Bag-of-Words Based Deep Neural Network for Image Retrieval

Published in Bing Grand Challenge of the 22th ACM international Conference on Multimedia (ACM MM), 2014

Y Bai, W Yu, T Xiao, C Xu, K Yang, WY Ma, T Zhao. Bing Grand Challenge of the 22th ACM international Conference on Multimedia. ACM MM 2014


This work targets image retrieval task hold by MSR-Bing Grand Challenge. Image retrieval is considered as a challenge task because of the gap between low-level image representation and high-level textual query representation. Recently further developed deep neural network sheds light on narrowing the gap by learning high-level image representation from raw pixels.
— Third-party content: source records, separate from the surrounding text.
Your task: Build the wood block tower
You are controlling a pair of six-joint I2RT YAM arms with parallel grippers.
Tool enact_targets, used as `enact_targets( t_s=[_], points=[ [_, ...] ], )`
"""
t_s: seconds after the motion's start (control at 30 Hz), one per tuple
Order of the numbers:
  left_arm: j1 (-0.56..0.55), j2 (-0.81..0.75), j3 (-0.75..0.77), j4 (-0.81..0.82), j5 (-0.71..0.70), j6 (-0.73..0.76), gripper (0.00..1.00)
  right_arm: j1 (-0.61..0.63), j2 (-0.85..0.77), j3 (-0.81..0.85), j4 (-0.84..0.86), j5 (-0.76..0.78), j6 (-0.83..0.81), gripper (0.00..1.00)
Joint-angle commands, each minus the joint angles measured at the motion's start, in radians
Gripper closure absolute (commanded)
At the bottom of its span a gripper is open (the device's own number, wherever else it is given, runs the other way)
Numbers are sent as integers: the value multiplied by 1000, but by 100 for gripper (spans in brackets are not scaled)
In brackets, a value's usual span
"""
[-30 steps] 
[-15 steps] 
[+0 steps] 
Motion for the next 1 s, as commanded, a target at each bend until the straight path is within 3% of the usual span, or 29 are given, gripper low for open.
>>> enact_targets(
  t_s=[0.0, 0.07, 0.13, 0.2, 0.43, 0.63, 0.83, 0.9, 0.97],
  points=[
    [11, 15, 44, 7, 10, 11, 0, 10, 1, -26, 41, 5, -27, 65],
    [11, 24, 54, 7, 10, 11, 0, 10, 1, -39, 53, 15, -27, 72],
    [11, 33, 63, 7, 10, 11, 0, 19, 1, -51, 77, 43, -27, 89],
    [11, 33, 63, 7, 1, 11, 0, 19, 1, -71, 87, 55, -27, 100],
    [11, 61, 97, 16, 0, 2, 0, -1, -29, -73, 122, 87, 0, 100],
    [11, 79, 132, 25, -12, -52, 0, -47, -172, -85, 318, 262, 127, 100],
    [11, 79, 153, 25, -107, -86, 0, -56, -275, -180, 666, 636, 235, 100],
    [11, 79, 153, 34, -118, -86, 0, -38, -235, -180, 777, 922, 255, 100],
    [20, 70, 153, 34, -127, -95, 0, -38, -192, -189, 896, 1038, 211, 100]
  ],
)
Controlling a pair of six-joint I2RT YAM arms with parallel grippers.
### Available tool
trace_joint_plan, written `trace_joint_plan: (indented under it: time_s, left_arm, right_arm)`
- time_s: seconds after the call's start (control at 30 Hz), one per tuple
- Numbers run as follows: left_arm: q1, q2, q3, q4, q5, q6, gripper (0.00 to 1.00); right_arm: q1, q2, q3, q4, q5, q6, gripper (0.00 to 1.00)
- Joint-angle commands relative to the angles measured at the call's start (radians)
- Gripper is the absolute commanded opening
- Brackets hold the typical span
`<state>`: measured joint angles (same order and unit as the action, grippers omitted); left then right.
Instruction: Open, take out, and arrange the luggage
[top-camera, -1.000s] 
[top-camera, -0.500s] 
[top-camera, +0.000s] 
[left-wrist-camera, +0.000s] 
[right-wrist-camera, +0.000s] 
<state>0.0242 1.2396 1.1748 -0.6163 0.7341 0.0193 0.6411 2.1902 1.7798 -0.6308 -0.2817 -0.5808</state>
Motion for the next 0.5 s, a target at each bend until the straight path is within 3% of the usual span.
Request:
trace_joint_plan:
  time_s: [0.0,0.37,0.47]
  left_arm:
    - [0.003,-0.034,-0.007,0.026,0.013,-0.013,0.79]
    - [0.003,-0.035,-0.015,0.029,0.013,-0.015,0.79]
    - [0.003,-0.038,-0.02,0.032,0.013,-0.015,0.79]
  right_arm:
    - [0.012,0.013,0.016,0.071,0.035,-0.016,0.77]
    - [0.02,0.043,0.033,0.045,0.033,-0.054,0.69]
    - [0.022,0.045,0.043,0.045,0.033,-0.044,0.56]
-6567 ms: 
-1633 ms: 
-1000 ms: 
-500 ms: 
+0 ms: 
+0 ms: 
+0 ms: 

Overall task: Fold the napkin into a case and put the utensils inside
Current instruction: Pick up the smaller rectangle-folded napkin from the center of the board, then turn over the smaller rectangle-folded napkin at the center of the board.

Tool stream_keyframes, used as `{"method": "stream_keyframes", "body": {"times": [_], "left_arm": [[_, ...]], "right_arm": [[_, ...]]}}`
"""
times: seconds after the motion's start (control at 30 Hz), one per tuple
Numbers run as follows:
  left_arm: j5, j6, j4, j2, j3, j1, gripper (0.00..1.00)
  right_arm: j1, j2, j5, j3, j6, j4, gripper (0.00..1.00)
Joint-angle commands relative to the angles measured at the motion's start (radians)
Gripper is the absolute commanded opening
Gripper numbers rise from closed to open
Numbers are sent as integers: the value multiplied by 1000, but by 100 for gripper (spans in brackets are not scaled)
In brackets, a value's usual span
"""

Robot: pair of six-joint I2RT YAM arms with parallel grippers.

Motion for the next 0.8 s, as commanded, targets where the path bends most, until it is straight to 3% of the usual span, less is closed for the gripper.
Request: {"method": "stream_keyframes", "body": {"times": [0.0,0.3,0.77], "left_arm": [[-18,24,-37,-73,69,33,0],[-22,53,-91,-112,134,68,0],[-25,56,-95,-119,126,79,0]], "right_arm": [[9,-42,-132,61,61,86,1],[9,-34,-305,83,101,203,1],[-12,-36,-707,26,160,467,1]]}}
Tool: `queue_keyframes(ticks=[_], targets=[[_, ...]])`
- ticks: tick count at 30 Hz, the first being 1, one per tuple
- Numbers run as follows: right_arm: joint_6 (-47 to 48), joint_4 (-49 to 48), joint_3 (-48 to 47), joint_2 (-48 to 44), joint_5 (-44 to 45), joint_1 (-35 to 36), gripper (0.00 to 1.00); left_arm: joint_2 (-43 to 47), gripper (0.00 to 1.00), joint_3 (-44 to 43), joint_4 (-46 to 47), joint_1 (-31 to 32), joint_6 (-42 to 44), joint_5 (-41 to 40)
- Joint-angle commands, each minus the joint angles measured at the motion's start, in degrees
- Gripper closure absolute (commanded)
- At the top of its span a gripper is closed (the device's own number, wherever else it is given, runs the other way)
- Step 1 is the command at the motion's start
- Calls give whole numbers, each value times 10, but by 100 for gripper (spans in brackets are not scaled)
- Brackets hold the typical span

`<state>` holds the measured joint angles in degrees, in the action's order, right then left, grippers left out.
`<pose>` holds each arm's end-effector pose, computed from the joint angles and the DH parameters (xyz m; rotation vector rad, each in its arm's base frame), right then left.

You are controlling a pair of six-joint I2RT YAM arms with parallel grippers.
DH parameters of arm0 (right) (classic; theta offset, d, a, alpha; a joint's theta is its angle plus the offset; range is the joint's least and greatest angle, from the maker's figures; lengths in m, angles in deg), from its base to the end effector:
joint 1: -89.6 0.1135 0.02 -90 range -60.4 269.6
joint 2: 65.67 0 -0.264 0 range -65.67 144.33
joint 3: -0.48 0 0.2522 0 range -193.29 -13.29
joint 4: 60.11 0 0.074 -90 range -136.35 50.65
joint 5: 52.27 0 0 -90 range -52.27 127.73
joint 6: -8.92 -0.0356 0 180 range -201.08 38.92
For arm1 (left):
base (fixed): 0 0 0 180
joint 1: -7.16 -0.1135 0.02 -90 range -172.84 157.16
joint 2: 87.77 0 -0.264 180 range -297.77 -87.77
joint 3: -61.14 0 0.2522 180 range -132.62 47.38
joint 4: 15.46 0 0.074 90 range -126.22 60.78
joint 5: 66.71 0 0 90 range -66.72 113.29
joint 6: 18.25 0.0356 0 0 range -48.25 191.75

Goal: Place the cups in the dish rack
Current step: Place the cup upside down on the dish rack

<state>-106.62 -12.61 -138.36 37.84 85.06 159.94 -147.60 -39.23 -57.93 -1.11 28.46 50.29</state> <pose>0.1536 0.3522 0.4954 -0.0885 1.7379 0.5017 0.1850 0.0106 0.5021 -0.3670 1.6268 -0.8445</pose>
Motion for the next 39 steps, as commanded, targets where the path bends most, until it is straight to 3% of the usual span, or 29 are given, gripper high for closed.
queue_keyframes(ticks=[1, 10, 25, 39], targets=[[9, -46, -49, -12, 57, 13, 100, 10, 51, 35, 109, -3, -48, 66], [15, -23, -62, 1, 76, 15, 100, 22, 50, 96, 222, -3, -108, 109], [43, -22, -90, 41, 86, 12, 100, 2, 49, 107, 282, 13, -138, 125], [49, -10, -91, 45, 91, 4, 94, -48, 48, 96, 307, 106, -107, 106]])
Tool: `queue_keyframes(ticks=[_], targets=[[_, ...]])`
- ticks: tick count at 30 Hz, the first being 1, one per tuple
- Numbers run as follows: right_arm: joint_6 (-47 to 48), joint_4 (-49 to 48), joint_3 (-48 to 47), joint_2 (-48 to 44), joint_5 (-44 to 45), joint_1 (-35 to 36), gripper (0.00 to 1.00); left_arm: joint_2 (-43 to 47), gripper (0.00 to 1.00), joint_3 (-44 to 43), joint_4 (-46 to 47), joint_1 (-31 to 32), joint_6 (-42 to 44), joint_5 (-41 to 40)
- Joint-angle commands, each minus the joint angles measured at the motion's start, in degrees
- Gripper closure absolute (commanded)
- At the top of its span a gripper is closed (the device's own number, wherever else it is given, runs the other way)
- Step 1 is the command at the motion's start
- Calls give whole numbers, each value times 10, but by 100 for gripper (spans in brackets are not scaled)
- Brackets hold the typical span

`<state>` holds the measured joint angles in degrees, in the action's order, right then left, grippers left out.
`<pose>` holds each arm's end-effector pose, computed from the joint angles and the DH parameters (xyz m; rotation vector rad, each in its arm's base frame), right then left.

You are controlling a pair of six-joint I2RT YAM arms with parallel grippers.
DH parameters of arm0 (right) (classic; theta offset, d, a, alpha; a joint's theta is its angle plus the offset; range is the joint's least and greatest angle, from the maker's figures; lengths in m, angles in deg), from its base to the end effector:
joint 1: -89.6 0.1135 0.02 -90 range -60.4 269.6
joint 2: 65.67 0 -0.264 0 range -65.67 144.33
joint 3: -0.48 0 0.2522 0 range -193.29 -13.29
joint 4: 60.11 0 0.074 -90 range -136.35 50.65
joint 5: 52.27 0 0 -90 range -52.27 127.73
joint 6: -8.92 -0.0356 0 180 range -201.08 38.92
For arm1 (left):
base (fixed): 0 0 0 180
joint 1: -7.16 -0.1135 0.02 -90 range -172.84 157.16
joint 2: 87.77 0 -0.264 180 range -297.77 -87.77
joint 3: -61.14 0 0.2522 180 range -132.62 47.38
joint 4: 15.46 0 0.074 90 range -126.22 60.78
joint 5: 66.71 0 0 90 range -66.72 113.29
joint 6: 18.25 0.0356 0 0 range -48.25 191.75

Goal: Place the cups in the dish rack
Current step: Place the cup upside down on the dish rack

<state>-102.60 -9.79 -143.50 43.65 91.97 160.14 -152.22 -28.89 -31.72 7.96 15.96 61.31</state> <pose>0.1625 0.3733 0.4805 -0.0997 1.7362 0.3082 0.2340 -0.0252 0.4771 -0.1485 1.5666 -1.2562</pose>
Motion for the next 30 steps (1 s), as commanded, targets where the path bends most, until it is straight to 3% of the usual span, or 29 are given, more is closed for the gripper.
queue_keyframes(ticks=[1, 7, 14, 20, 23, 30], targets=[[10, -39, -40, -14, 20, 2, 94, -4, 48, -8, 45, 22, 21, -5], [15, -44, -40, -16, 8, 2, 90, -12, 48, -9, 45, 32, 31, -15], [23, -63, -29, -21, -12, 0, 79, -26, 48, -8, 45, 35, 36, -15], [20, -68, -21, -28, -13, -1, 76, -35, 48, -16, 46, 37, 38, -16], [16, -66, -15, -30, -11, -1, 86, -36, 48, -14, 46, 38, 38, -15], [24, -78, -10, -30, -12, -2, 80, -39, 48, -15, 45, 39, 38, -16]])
In this paper, we proposed a bag-ofwords based deep neural network for image retrieval task, which learns high-level image representation and maps images into bag-of-words space. The DNN model is trained on the large scale clickthrough data, and the relevance between query and image is measured by the cosine similarity of query’s bag-of-words representation and image’s bag-ofwords representation predicted by DNN, the visual similarity of images is computed by high-level image representation extracted via the DNN model too. Finally, PageRank algorithm is used to further improve the ranking list by considering visual similarity of images for each query. The experimental results achieved state-of-the-art performance and verified the effectiveness of our proposed method.